In reality, however, Christianity is very much a journey, a journey with four dynamics.

Several years ago I participated in the Pastors of Excellence program. It was six retreats put on by Ashland Seminary to enable pastors to engage in the four journeys of the Christian Faith:

  • The Inward Journey
  • The Outward Journey
  • The Upward Journey
  • The Forward Journey 

Each four day retreat focused on one of these journeys through lecture, small group interaction, personal and group spiritual exercises, and worship.   It changed me.

In the Inward Journey we did the hard work of discovering our true and authentic self, both our gifts and talents as well as our faults and failings.  We were encouraged to recognize our false self that we project to others and to know what it is deep inside us that causes our fears and our dysfunctional behaviors.  Most importantly, all this work was done within the awareness of Jesus’ loving and safe presence, for no one will willingly risk the pain of becoming whole without being safe.

In the Outward Journey we examined how we relate to others, what we do well and what we do that sabotages healthy relationships.  More pastors—and more people—get  into trouble because of the way they handle relationships with others than for any other reason.  Christianity is a relational religion, for at its core it is about God’s relationship with us, our relationship with God, and our relationship with each other.  The relationship between Jesus, Spirit, and Father is both a model and the power that enables strong, wholesome human relationships. 

In the Upward Journey we explored a variety of ways of connecting with God.  Throughout the centuries the church has discovered a diversity of practices and spiritual exercises to transform us more fully into the image of Jesus and to set aside all that keeps us from constant communion with God. It was only after we had identified what needed fixed within us and what needed fixed in our relationships were we able attend to our brokenness with God.

Only after knowing ourselves intimately and lovingly, only after allowing our relationships with others to be authentic and vulnerable, and only after learning to trust the presence of God to make us whole, only then we were asked to consider the Forward Journey.  The false selves, the hypocritical relationships, and the dysfunctional spiritual practices all had to be stripped away before we could truly consider asking the question:  What is God calling me to do?  Otherwise the answer would come from our false self instead of our true self. It is our true self who is uniquely created and called by God, who is forgiven and transformed by Jesus, and who is guided and empowered by Spirit.
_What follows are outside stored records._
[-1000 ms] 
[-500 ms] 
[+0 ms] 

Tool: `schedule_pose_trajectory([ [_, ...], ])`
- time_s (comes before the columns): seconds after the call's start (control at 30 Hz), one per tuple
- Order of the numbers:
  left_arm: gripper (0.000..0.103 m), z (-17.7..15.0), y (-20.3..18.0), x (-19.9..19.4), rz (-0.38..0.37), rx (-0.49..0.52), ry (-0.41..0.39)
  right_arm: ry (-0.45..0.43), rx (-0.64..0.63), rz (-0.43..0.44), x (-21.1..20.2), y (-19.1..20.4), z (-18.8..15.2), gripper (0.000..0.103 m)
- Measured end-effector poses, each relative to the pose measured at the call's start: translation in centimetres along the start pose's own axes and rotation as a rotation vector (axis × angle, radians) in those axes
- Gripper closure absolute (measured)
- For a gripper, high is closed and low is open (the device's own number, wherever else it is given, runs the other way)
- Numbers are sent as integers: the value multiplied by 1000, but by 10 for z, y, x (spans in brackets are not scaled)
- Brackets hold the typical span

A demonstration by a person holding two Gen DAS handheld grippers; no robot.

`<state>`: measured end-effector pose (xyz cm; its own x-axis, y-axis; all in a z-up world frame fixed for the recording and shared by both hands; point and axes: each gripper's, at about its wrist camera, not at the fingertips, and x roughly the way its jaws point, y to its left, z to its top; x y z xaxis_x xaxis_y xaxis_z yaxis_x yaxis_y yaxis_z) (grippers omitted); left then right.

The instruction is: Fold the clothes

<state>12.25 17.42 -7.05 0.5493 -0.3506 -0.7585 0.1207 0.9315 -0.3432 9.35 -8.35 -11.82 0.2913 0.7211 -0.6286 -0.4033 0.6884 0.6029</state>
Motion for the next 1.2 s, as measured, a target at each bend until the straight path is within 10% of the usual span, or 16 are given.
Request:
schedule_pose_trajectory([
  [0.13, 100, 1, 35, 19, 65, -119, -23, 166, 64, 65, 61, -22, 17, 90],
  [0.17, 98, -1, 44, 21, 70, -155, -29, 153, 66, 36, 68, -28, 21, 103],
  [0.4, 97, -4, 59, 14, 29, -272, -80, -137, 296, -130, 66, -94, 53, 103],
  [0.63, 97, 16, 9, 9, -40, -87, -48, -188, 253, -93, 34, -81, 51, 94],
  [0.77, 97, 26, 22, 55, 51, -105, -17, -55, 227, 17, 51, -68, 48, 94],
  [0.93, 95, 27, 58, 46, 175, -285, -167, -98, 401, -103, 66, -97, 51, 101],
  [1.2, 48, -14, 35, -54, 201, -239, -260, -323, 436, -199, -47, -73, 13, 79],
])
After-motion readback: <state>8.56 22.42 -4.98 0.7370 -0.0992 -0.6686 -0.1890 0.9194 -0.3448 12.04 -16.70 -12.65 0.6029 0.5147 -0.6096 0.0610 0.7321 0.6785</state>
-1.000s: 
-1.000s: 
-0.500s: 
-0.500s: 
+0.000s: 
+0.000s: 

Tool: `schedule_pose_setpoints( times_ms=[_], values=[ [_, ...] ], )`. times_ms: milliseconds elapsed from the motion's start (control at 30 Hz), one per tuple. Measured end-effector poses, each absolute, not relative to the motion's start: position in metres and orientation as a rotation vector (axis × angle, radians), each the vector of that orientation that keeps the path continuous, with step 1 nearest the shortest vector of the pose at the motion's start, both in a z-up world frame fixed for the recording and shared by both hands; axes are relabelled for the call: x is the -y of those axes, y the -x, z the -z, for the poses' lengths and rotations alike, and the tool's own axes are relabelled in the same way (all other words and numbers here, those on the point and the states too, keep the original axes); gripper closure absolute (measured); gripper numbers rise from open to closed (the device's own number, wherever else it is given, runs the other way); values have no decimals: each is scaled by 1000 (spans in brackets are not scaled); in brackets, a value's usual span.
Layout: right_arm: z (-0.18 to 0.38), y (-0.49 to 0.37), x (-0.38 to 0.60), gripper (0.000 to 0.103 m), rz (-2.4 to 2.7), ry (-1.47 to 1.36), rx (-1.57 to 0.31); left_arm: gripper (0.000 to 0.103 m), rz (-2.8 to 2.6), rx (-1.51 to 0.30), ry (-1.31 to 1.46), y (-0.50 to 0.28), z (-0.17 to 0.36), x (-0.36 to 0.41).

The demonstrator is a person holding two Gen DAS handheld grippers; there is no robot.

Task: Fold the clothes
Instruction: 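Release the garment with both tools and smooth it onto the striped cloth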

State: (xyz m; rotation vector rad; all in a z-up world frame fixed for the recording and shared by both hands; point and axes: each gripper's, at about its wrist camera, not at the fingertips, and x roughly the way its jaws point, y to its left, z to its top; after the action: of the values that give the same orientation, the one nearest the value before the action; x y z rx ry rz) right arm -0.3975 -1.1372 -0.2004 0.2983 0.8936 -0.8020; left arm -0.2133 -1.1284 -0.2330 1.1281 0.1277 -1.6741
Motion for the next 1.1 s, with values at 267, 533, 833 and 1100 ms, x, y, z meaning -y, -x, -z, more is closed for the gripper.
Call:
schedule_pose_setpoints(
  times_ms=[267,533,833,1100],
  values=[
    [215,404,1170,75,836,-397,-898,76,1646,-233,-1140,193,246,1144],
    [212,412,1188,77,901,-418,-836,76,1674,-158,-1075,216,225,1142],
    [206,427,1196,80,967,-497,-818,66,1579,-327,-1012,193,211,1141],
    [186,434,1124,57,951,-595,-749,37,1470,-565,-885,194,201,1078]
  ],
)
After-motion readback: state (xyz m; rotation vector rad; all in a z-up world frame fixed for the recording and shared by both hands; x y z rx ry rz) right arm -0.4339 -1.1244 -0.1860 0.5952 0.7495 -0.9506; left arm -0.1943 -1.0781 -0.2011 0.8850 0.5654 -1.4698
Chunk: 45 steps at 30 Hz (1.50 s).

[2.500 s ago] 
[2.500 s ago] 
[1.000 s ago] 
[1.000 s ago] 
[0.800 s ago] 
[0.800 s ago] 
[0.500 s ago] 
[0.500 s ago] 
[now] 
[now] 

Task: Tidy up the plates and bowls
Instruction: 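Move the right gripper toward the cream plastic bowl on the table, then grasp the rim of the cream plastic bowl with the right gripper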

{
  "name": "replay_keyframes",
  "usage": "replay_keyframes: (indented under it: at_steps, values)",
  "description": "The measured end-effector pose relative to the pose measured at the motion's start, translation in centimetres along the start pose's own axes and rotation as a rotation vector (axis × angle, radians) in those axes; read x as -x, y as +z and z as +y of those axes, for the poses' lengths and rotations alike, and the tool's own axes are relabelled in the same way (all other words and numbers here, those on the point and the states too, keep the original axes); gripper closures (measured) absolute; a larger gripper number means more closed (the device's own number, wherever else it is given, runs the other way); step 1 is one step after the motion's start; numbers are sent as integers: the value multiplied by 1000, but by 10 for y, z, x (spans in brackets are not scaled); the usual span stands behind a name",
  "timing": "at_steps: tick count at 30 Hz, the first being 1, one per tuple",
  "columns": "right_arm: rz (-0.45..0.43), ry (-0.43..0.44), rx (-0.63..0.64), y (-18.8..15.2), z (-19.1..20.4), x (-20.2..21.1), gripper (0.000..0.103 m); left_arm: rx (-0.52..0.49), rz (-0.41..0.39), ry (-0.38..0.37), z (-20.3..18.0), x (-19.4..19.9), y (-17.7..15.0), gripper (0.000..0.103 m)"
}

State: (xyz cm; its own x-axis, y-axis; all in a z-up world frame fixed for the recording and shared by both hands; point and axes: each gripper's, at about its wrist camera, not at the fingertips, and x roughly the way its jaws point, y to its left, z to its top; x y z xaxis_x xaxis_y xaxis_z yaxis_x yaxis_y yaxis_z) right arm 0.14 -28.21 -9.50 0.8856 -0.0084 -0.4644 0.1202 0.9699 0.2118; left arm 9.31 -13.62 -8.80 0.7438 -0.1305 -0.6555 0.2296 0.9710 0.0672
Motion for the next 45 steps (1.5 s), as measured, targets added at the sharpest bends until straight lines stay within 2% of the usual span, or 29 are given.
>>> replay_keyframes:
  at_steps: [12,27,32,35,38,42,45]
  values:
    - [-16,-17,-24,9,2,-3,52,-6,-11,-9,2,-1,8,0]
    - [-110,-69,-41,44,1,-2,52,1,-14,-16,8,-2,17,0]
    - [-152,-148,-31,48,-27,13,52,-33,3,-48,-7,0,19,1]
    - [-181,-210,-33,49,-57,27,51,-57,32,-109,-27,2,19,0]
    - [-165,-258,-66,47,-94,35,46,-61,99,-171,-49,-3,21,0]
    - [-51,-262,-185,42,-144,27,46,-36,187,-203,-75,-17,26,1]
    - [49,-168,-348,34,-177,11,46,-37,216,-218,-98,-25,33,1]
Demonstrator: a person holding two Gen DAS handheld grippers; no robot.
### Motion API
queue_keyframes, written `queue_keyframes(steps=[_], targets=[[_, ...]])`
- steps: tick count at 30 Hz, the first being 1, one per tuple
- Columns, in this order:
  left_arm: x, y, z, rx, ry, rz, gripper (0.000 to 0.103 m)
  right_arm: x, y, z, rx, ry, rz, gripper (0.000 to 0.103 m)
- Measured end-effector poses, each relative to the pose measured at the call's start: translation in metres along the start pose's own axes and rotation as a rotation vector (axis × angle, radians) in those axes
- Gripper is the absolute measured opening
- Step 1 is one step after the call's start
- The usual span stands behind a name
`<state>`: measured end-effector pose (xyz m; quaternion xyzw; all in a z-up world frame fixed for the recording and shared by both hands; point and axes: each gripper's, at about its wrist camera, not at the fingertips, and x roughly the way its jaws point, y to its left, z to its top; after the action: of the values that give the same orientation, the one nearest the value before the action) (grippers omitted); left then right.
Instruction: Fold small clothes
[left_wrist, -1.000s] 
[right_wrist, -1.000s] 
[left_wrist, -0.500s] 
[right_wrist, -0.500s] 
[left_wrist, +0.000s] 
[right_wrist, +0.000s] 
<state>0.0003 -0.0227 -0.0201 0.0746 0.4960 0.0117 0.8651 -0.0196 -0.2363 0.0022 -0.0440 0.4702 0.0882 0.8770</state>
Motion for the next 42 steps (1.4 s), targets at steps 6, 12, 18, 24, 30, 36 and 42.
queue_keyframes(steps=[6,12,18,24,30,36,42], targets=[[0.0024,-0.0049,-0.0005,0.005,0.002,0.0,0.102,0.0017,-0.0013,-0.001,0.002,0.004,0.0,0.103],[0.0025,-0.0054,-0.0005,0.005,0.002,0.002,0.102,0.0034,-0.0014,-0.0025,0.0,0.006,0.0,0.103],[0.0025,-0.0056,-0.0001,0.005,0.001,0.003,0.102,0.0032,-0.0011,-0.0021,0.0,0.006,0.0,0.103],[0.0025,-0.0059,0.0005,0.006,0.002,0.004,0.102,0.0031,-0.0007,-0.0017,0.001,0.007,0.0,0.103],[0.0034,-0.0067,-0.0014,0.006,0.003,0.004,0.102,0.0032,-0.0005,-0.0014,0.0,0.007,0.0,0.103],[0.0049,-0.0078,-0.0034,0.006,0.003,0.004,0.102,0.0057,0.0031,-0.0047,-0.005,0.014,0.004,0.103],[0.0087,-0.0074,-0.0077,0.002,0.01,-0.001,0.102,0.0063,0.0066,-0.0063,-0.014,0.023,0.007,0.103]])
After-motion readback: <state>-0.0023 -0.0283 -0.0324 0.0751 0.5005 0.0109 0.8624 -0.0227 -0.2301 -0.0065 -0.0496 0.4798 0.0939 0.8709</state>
These four journeys are not just for pastors but for all Christians.  It is helpful to be aware of these four dynamics to the Christian journey. Undoubtedly the Holy Spirit is inviting you in this season of your life to pay attention to one of these since the Spirit tends to have us focus on one dynamic at a time. You might ask yourself, “What is giving me the most challenge right now?” Challenges and troubles are common means by which the Spirit brings to our attention the places of our transformation.